We promise the Halloween puns are coming to an end. A topsy-turvy day for Chinese and US relations – and PMIs – was enough to give European indices the jitters. Meanwhile, the FTSE was held down by a strong Sterling and uninspiring developments in the banking sector.
Commenting on the day’s movements up to the final bell, Spreadex Financial Analyst Connor Campbell stated,
“Suffering a mid-morning scare, the markets ended up sinking into the red as Thursday progressed, unaided by Donald Trump’s latest attack on the Fed’s Jerome Powell.”
“After a calm start, China jumped out of a bush screaming boo at the markets on Thursday morning, with Bloomberg reporting that Beijing had cast doubt on a long-term trade deal with the US despite the imminent completion of ‘phase one’ of the agreement.”
“The markets did bounce back from those losses somewhat, lifted by Trump claiming he and Xi Jinping will be signing ‘phase one’ soon”
China and the USA are working on selecting a new site for signing of Phase One of Trade Agreement, about 60% of total deal, after APEC in Chile was canceled do to unrelated circumstances. The new location will be announced soon. President Xi and President Trump will do signing!
— Donald J. Trump (@realDonaldTrump) 31 October 2019
These strides were then almost undone as quickly as they were made, “as the President started shouting on Twitter about the Fed getting everything wrong.”

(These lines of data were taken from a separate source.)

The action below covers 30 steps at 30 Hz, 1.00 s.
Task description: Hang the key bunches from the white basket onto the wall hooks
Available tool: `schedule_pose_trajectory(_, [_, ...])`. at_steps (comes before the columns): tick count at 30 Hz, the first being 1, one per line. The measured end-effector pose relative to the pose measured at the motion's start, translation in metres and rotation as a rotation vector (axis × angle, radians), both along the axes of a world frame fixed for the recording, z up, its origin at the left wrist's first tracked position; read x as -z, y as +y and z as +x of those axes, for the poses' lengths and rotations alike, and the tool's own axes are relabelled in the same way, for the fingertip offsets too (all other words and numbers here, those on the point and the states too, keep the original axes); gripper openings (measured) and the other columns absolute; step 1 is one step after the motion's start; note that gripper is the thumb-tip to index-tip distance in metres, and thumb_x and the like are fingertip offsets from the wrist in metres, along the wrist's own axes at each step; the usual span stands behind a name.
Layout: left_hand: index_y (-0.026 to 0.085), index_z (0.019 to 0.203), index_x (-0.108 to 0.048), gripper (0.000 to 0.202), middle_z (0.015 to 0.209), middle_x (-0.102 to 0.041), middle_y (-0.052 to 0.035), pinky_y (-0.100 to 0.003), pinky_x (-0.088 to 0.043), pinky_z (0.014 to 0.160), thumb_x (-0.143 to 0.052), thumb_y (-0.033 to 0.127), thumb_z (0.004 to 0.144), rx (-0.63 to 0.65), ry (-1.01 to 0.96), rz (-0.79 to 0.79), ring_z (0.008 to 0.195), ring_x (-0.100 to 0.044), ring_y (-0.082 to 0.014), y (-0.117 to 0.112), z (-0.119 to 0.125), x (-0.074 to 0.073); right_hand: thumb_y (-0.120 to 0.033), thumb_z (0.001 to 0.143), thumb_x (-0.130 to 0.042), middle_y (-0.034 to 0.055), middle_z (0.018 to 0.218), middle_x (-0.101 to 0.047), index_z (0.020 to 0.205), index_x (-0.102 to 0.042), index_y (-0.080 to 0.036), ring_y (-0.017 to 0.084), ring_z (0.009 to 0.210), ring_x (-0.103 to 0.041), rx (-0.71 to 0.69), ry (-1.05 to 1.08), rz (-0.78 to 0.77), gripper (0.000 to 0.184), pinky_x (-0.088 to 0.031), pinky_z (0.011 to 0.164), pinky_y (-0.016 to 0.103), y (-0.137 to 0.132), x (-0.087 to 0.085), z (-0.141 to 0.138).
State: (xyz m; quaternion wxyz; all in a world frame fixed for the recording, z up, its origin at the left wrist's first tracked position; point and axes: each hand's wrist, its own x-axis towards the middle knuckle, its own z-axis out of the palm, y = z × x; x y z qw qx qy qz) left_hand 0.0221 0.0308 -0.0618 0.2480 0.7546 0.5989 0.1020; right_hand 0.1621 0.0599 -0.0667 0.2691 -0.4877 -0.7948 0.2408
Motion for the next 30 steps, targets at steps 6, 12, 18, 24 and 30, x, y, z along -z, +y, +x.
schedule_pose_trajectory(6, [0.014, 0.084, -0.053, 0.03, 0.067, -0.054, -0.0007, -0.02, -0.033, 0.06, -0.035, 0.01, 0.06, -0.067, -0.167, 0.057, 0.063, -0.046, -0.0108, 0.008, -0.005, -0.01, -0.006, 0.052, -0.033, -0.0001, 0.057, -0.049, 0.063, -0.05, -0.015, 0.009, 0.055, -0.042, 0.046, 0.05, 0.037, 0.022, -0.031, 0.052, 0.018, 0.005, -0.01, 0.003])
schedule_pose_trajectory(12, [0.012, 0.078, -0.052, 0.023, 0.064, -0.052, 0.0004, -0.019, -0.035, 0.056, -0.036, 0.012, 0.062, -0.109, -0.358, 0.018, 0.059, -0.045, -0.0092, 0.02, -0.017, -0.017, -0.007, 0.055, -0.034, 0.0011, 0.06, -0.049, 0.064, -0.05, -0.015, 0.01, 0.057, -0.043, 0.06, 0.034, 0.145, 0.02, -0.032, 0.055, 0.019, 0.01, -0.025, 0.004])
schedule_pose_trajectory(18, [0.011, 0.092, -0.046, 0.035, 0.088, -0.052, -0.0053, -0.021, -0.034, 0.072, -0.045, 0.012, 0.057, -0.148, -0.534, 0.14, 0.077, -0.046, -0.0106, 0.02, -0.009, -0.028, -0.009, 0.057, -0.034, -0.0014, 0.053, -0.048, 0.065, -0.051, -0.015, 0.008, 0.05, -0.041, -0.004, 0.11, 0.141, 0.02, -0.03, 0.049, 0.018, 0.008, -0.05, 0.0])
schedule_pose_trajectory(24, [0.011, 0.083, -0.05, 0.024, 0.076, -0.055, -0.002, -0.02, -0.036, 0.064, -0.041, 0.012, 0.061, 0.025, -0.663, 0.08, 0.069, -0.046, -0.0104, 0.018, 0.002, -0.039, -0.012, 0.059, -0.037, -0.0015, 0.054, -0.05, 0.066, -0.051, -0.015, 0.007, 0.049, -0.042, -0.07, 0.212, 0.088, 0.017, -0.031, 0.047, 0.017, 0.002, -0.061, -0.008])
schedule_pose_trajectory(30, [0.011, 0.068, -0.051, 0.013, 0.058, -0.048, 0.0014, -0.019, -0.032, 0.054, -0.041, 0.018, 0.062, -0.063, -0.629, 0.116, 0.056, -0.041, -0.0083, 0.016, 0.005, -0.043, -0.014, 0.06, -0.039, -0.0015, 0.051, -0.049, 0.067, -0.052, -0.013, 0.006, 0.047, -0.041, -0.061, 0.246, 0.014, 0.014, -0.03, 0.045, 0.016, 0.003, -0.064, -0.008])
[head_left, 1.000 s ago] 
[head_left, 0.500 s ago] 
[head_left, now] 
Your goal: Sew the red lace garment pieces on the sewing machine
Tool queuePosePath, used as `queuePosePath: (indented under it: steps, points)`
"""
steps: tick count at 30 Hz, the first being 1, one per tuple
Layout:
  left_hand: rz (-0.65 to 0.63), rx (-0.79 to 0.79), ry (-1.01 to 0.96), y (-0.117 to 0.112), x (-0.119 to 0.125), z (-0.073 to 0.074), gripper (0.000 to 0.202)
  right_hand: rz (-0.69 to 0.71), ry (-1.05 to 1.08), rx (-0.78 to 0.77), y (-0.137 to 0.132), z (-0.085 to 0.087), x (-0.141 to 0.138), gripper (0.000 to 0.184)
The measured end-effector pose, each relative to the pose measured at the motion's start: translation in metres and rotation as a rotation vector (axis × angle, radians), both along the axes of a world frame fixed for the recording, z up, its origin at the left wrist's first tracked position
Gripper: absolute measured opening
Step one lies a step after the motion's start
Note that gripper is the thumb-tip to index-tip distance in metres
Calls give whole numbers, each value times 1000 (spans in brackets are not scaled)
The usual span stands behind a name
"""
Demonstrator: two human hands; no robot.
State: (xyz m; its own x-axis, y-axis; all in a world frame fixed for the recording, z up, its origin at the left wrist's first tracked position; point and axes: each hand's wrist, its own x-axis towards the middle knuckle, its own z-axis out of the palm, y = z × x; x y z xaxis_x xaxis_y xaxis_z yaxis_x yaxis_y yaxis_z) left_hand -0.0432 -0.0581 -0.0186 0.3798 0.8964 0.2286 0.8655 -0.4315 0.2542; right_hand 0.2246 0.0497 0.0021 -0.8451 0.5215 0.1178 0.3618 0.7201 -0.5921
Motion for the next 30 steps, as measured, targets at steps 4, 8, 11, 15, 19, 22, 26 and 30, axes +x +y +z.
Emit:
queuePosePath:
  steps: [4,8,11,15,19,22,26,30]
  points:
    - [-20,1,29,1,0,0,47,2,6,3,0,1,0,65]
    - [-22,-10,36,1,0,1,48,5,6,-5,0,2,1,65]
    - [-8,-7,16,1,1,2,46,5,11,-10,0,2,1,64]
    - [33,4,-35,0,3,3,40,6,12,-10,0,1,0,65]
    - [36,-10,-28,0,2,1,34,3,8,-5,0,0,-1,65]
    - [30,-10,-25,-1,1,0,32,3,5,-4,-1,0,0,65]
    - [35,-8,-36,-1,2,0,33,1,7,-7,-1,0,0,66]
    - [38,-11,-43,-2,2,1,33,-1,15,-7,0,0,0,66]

People are VERY disappointed in Jay Powell and the Federal Reserve. The Fed has called it wrong from the beginning, too fast, too slow. They even tightened in the beginning. Others are running circles around them and laughing all the way to the bank. Dollar & Rates are hurting…
— Donald J. Trump (@realDonaldTrump) 31 October 2019
….our manufacturers. We should have lower interest rates than Germany, Japan and all others. We are now, by far, the biggest and strongest Country, but the Fed puts us at a competitive disadvantage. China is not our problem, the Federal Reserve is! We will win anyway.
— Donald J. Trump (@realDonaldTrump) 31 October 2019
“The Eurozone indices, which were seriously hurt by the initial reports from China, saw the best of it, the DAX and CAC settling into some very mild losses. The FTSE and Dow Jones weren’t so lucky.”
“The Dow found itself teetering back at the edge of 27000 as it lost 180 points, upset by an unpleasant Chicago PMI that unexpectedly fell to a terribly low 43.2 against the 48.4 forecast and the 47.1 seen last month. That comes after a similarly worrisome pair of PMIs out of China overnight.”
“The FTSE was under fire on all sides. Its banking sector remained in disarray as Lloyds Banking Group (LON: LLOY) became the latest financial firm to disappoint, while its commodity stocks were shaken by the global manufacturing slowdown, trade deal doubts and falling profits at Shell (LON: RDSA).”
Elsewhere in the banking sector, Deutsche Bank (ETR: DBK) reported losses during the third quarter.
“To make matters worse, the pound continued to rise against the dollar and the euro, up 0.3% against both. That’s due to a mix of region-specific weaknesses for its rival currencies, alongside the frankly naïve idea December’s general election will yield clarity, not chaos.”